Omage Folorunsho Bright, Salim José Augusto, Mazoni Ivan, Yano Inácio Henrique, Borro Luiz, Gonzalez Jorge Enrique Hernández, de Moraes Fabio Rogerio, Giachetto Poliana Fernanda, Tasic Ljubica, Arni Raghuvir Krishnaswamy, Neshich Goran
Computational Biology Research Group, Embrapa Digital Agriculture, Campinas, São Paulo, Brazil.
Biological Chemistry Laboratory, Department of Organic Chemistry, Institute of Chemistry, University of Campinas (UNICAMP), Campinas, São Paulo, Brazil.
Comput Struct Biotechnol J. 2024 Oct 23;23:3907-3919. doi: 10.1016/j.csbj.2024.10.036. eCollection 2024 Dec.

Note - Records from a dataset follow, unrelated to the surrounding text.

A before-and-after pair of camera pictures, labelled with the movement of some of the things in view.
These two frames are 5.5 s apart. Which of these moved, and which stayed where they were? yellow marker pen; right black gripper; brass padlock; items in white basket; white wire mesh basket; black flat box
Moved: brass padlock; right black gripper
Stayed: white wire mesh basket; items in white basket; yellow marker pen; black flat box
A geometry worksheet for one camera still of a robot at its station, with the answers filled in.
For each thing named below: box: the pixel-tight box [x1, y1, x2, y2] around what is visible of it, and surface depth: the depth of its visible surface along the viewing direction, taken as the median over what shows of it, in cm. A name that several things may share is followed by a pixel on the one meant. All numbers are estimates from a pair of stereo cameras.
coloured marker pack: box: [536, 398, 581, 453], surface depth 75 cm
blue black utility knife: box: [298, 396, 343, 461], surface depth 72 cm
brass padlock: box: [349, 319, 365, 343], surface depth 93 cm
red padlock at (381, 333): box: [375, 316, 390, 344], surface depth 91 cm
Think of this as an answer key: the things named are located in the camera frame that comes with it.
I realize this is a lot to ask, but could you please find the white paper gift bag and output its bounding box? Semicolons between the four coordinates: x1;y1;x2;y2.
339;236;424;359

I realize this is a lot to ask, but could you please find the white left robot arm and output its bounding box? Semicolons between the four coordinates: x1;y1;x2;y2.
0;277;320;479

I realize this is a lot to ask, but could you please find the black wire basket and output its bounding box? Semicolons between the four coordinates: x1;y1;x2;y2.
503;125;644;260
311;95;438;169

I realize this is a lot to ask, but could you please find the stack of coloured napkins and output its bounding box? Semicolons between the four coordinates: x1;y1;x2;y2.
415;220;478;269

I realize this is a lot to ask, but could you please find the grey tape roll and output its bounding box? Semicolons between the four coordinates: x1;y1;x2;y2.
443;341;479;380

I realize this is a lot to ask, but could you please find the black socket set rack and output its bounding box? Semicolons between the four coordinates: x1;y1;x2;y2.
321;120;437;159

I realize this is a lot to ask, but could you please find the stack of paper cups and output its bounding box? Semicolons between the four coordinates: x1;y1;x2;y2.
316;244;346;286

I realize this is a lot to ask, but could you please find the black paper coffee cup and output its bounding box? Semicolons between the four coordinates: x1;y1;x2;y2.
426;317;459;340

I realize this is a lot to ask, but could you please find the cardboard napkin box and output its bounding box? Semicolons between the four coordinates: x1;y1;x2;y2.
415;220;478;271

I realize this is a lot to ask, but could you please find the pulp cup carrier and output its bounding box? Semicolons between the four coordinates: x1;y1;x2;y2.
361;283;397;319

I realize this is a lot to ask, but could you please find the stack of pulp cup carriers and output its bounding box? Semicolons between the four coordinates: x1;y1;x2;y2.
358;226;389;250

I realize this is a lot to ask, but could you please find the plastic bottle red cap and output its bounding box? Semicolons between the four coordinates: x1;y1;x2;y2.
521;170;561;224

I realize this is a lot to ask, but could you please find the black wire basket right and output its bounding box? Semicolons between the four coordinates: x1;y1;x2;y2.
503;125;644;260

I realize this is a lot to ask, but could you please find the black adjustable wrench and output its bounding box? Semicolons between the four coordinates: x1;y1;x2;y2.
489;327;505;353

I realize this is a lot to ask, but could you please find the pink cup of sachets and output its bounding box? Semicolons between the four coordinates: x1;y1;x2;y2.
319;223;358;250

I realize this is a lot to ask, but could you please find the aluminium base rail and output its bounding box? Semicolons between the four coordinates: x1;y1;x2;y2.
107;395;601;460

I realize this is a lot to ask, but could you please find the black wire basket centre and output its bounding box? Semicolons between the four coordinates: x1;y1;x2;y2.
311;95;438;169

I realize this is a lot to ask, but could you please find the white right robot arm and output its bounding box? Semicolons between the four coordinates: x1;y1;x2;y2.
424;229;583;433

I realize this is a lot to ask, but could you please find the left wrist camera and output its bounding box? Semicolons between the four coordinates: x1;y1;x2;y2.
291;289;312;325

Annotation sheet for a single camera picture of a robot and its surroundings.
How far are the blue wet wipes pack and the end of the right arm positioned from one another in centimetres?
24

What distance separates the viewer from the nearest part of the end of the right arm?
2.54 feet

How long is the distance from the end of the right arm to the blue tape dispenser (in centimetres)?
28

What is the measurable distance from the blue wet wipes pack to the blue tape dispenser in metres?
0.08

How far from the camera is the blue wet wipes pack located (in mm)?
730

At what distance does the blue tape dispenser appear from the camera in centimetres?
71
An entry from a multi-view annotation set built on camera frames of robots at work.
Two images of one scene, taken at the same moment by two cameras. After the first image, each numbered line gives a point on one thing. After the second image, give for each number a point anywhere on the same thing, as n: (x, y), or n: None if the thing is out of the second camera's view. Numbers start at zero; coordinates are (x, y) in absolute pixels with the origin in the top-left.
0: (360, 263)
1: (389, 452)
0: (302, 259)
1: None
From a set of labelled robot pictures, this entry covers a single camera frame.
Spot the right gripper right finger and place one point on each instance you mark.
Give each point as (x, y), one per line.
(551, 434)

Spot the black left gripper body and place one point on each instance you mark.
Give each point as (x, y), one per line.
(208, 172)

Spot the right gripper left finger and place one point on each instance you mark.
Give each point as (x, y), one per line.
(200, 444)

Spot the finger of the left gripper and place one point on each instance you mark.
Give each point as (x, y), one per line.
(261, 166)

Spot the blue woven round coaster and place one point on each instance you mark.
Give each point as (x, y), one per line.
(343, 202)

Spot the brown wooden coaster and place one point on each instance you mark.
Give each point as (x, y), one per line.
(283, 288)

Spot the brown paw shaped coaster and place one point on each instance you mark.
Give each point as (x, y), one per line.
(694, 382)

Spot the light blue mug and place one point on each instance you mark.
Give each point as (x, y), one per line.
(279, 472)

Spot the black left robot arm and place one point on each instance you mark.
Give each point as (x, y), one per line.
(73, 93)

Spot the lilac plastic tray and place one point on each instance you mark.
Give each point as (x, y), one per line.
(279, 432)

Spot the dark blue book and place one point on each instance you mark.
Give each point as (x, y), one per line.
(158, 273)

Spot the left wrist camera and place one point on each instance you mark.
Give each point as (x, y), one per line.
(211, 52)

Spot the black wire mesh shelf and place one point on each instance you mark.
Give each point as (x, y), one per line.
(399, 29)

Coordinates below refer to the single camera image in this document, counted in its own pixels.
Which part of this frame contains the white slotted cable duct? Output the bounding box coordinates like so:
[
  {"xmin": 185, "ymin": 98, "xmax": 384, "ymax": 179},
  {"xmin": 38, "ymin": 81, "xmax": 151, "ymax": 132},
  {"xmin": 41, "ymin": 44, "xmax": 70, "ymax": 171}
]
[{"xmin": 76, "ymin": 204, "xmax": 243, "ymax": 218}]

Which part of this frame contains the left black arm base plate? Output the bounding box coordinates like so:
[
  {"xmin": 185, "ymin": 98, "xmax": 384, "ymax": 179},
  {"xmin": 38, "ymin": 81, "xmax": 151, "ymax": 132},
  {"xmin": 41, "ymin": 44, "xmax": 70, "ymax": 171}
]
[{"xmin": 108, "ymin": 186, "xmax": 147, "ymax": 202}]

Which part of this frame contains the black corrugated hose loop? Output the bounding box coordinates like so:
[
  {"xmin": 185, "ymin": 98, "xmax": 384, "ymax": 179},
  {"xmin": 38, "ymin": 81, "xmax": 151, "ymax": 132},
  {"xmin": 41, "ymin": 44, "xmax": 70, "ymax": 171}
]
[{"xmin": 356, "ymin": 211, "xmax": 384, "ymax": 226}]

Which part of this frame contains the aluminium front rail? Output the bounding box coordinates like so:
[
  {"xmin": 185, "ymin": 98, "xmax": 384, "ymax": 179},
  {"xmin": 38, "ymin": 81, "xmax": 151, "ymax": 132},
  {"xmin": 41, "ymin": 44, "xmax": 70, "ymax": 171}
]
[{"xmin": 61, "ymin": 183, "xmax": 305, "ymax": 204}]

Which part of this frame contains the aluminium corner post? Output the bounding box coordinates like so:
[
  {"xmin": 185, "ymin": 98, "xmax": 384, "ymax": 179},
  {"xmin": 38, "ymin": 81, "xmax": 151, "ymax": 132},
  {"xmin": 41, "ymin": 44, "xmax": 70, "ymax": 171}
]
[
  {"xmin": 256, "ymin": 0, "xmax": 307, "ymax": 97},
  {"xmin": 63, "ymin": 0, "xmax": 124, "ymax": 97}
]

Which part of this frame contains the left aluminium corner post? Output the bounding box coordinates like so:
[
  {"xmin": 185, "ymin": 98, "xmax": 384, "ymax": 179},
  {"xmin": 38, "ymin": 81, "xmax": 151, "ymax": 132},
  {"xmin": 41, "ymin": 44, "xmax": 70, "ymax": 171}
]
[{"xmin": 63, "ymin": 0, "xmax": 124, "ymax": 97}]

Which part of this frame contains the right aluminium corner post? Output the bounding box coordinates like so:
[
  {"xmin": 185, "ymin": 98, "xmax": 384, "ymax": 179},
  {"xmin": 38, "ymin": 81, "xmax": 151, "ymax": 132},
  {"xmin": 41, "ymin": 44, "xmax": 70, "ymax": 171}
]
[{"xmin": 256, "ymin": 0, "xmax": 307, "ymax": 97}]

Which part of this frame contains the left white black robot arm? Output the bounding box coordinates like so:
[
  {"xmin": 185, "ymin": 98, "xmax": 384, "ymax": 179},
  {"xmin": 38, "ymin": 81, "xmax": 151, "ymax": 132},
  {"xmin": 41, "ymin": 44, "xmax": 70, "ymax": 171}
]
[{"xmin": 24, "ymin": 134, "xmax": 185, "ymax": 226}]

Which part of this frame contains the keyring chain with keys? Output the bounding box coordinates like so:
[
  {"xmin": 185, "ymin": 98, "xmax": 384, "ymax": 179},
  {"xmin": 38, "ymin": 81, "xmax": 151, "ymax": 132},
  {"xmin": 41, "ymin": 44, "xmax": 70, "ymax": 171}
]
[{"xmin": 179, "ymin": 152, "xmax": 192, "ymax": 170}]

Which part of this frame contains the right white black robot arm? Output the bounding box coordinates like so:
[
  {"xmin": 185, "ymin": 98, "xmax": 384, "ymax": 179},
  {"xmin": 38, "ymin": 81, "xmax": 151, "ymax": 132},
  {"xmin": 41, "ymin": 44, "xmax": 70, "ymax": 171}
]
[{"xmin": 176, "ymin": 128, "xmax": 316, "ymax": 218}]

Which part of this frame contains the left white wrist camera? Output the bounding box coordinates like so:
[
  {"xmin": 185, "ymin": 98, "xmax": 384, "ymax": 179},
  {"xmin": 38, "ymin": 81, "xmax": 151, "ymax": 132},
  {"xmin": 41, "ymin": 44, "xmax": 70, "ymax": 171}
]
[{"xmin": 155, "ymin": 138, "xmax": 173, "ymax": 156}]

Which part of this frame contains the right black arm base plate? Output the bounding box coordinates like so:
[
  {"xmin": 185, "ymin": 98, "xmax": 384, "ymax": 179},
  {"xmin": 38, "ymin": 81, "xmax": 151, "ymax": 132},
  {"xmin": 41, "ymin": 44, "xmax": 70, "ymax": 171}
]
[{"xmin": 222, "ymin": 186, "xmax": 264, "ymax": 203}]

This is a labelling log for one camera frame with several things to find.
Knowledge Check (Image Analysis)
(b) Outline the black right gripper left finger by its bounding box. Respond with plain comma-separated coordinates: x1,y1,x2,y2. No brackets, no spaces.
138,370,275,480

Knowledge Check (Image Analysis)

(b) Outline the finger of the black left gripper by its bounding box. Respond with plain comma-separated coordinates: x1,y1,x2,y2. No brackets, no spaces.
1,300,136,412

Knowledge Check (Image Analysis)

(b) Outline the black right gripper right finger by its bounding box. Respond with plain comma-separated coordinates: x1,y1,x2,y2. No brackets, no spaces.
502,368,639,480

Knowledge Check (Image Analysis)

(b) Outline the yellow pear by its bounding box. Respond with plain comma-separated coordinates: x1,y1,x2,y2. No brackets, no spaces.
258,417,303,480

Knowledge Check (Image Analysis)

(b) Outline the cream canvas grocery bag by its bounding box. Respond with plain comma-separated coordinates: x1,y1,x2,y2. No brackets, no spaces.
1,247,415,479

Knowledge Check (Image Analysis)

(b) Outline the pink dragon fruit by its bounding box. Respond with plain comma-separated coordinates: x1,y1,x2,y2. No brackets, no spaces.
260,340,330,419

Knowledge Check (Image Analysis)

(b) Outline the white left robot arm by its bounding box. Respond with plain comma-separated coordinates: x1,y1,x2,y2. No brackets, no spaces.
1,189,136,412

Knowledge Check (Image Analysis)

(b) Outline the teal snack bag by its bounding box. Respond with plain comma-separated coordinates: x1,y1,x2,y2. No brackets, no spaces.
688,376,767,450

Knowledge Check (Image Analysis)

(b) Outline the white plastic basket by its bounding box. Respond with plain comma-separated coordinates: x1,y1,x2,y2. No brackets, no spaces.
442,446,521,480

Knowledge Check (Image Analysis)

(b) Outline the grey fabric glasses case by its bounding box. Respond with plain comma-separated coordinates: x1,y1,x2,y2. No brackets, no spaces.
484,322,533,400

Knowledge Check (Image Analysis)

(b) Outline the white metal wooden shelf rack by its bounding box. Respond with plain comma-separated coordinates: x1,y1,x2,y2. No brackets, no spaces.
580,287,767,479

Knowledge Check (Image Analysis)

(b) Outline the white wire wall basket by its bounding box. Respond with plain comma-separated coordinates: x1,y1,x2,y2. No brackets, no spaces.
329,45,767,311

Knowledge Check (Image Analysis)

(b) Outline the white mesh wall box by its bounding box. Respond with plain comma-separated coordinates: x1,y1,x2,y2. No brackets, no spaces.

Allosteric regulation plays a crucial role in modulating protein functions and represents a promising strategy in drug development, offering enhanced specificity and reduced toxicity compared to traditional active site inhibition. Existing computational methods for predicting allosteric sites on proteins often rely on static protein surface pocket features, normal mode analysis or extensive molecular dynamics simulations encompassing both the protein function modulator and the protein itself. In this study, we introduce an innovative methodology that employs a per amino acid residue classifier to distinguish allosteric site-forming residues (AFRs) from non-allosteric, or free residues (FRs). Our model, STINGAllo, exhibits robust performance, achieving Distance Center Center (DCC) success rate when all AFRs were predicted within pockets identified by FPocket, overall DCC, F1 score and a Matthews correlation coefficient (MCC) of 78 %, 60 %, 64 % and 64 % respectively. Furthermore, we identified key descriptors that characterize the internal protein nanoenvironment of AFRs, setting them apart from FRs. These descriptors include the sponge effect, distance to the protein centre of geometry (cg), hydrophobic interactions, electrostatic potentials, eccentricity, and graph bottleneck features.
别构调节在调节蛋白质功能中起着至关重要的作用,并且在药物开发中是一种很有前景的策略,与传统的活性位点抑制相比,具有更高的特异性和更低的毒性。现有的预测蛋白质别构位点的计算方法通常依赖于静态的蛋白质表面口袋特征、正常模式分析或包含蛋白质功能调节剂和蛋白质本身的广泛分子动力学模拟。在本研究中,我们引入了一种创新方法,该方法使用每个氨基酸残基分类器来区分形成别构位点的残基(AFR)和非别构残基或自由残基(FR)。我们的模型STINGAllo表现出强大的性能,当所有AFR都在由FPocket识别的口袋内被预测到时,实现了距离中心中心(DCC)成功率,总体DCC、F1分数和马修斯相关系数(MCC)分别为78%、60%、64%和64%。此外,我们确定了表征AFR内部蛋白质纳米环境的关键描述符,将它们与FR区分开来。这些描述符包括海绵效应、到蛋白质几何中心(cg)的距离、疏水相互作用、静电势、偏心率和图瓶颈特征。